Mientras él escribía la novela que lo convertiría en un talento inmortal, ella buscaba la forma de que el carnicero le fiara los alimentos para subsistir un día más… al menos hasta el día en que él escribiera la palabra Fin a esa historia que decidió bautizar ‘Cien años de soledad’.

El resto fue historia. La fama que le trajo su talento hicieron de Gabriel José de la Concordia García Márquez un hombre reconocido en el mundo de las letras. Pero hicieron falta más que una prosa rica y un estilo literario único para lograr esta novela. Detrás de esta historia se ocultaba el amor de su esposa: Mercedes Barch.

Y de ese nombre tan largo se redujo a Gabriel García Márquez. Y de éste a simplemente Gabo, uno de los autores más significativos del siglo XX. Obtuvo el Nobel literario porque, en palabras de la Academia Sueca, “sus novelas e historias cortas reúnen la fantasía y la realidad que se combinan en un tranquilo mundo de imaginación rica, reflejando la vida y los conflictos de un continente“.

Todo nació con una mirada y terminó en el altar. En 1958, Gabo se casó con Mercedes Barch. Tuvieron dos hijos, Rodrigo y Gonzalo.

Lo cierto es que esa imaginación rica y ese tranquilo mundo no pudieron ser creados si no por la magia del amor. De un amor real, de un amor mágico. Un realismo mágico. Y es que el amor bien logrado es en realidad una extensión del realismo mágico.

Sin duda, un amor que llevó a ambos enamorados de la mano a donde fuera. Después de escribir ‘Cien años de soledad’, García Márquez se fue a Europa. Esta vez se instaló en Barcelona, donde viviría durante siete años estableciendo relación con numerosos intelectuales. Pero siempre acompañado de su amada Mercedes.

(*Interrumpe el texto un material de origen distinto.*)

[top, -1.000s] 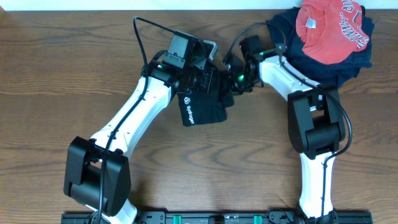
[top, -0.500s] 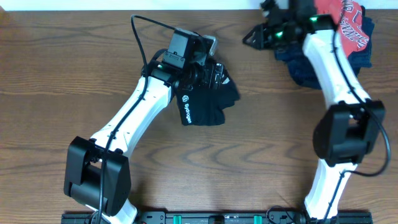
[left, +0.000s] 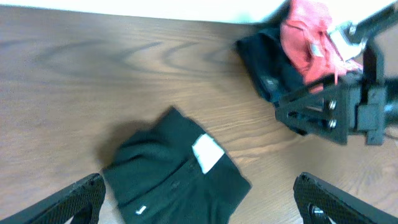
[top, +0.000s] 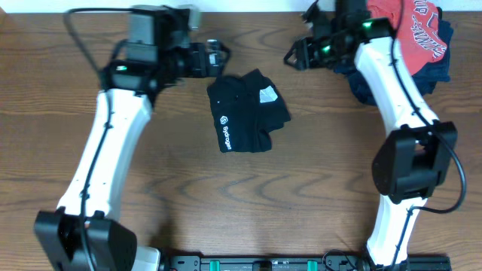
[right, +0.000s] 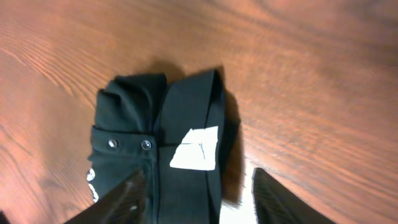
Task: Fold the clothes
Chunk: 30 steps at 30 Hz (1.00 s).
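Note:
A black garment [top: 245,117] lies folded in a compact bundle on the wooden table [top: 151,196], with a white label [top: 267,95] on top and a small white logo at its left edge. My left gripper [top: 217,59] hangs open above and to the left of it, holding nothing. My right gripper [top: 300,44] is open too, above and to the right of the bundle. The left wrist view shows the bundle [left: 174,177] between the wide-spread fingers [left: 71,200]. In the right wrist view the bundle [right: 155,168] and its label [right: 194,148] lie below the open fingers [right: 283,199].
A pile of other clothes sits at the table's far right corner: a red shirt [top: 410,26] on top of a navy garment [top: 365,79]. The right arm reaches across in front of that pile. The left wrist view shows the red shirt [left: 308,37] too.
Both grippers were shut on the black garment, close together over it. Now both are open and raised away from it, and the garment lies folded on the table by itself.
The black garment was stretched out between the two shut grippers, the left one far to the left. Then the left gripper held its end closer to the right one, then right beside it with the cloth doubled over. Now both have let go.

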Available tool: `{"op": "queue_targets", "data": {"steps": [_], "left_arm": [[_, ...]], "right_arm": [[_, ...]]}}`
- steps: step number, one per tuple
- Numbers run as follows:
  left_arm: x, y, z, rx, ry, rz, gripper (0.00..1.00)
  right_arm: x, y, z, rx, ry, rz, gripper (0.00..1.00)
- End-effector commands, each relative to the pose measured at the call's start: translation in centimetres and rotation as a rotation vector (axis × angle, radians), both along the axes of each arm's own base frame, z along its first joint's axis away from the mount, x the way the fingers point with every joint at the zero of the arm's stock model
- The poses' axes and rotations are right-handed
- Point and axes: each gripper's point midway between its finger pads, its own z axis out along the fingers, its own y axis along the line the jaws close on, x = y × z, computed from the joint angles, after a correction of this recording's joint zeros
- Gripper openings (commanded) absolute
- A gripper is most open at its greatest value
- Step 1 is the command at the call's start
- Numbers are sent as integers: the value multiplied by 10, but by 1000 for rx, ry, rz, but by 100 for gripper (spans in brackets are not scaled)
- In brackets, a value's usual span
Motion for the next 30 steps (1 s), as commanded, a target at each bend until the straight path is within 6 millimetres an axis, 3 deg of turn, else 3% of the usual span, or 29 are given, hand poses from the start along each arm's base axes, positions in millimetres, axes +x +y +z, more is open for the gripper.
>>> {"op": "queue_targets", "data": {"steps": [1,4,7,11,16,21,24,30], "left_arm": [[-4,24,-5,31,37,35,98],[-13,48,-22,100,110,85,98],[-19,71,-35,176,167,159,98],[-27,86,-45,257,208,196,98],[-32,90,-49,284,232,201,98],[-33,90,-50,285,236,200,98],[-33,90,-50,285,237,200,98],[-35,90,-52,286,246,199,98]], "right_arm": [[-12,11,-38,-82,56,38,63],[-20,18,-60,-137,91,51,80],[-27,22,-78,-174,117,65,85],[-32,21,-98,-205,161,34,86],[-36,20,-126,-209,230,10,87],[-49,35,-153,-128,327,48,84],[-53,44,-158,-70,358,69,80],[-64,62,-146,58,408,110,77]]}}
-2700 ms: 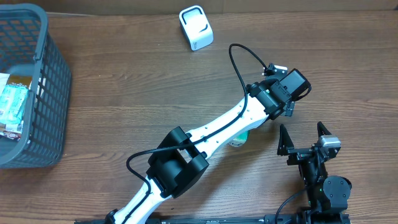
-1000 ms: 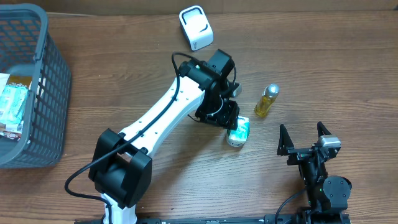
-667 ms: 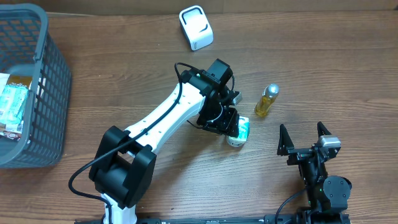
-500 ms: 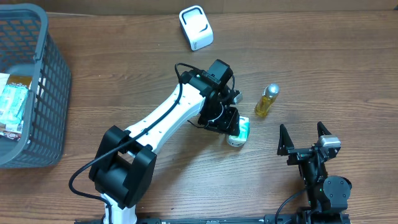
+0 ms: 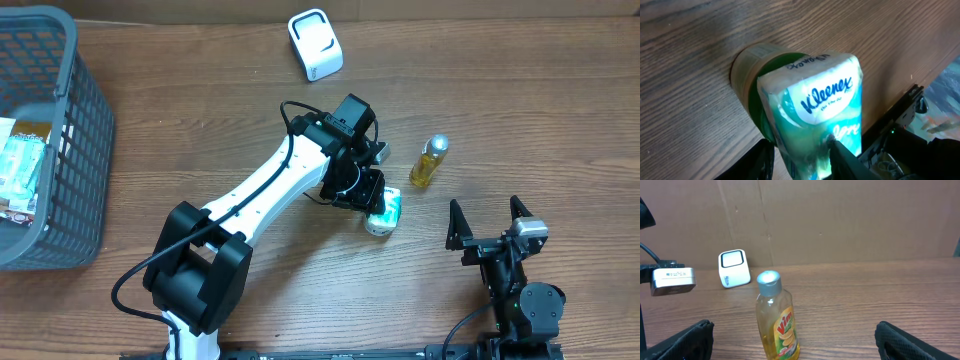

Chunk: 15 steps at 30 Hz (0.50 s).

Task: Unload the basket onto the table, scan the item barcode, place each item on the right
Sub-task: 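Close the left gripper on the Kleenex tissue pack and lift it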

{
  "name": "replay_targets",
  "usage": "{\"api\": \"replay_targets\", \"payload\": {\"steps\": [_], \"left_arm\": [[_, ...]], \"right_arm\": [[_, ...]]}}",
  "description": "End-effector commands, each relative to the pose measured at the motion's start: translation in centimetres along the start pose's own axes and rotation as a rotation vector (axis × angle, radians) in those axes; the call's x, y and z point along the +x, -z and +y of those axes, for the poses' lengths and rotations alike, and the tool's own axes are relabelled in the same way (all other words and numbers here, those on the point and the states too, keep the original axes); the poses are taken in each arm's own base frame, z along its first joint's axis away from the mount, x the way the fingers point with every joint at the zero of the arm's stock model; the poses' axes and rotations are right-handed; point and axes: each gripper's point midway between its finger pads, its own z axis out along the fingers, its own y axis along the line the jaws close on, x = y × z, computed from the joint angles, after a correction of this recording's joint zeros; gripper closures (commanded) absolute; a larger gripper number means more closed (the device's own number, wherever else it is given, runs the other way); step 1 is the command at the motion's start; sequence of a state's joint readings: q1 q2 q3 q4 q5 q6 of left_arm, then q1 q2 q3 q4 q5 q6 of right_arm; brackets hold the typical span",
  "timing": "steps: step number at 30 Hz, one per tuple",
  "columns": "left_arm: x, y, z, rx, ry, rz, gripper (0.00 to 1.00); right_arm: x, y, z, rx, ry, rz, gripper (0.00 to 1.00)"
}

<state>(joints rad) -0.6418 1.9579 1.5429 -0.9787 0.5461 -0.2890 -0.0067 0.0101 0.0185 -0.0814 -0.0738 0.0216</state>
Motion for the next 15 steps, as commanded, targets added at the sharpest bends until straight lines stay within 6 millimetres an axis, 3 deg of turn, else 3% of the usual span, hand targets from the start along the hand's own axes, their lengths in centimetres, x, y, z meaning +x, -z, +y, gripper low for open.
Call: {"api": "replay_targets", "payload": {"steps": [1, 4, 6, 15], "left_arm": [[0.48, -0.63, 0.19, -0.009, 0.012, 0.012, 0.62], [0.48, -0.63, 0.18, -0.008, 0.012, 0.012, 0.66], [0.49, -0.62, 0.12, -0.005, 0.012, 0.012, 0.76], [0.35, -0.22, -0.59, 0.031, 0.005, 0.01, 0.96]], "right_arm": [[0.26, -0.02, -0.15, 0.006, 0.007, -0.001, 0.0], [0.26, -0.02, -0.15, 0.006, 0.007, -0.001, 0.0], [0.26, -0.02, -0.15, 0.005, 0.007, 0.0, 0.0], [0.26, -0.02, -0.15, 0.005, 0.007, 0.0, 0.0]]}}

Dos amores que pese a los zarandeos de la vida nunca se soltaron la mano. Tras la persecución política que ocasionó su libre pensamiento, García Márquez decidió vivir en México. En 1999, le fue diagnosticado un cáncer linfático y esto lo llevó a escribir sus memorias, donde no han faltado las referencias a su esposa, como cuando dice “Si supiera que hoy fuera la última vez que te voy a ver dormir, te abrazaría fuertemente y rezaría al Señor para poder ser el guardián de tu alma” o “Si supiera que estos son los últimos minutos que te veo diría te quiero y no asumiría, tontamente, que ya lo sabes”.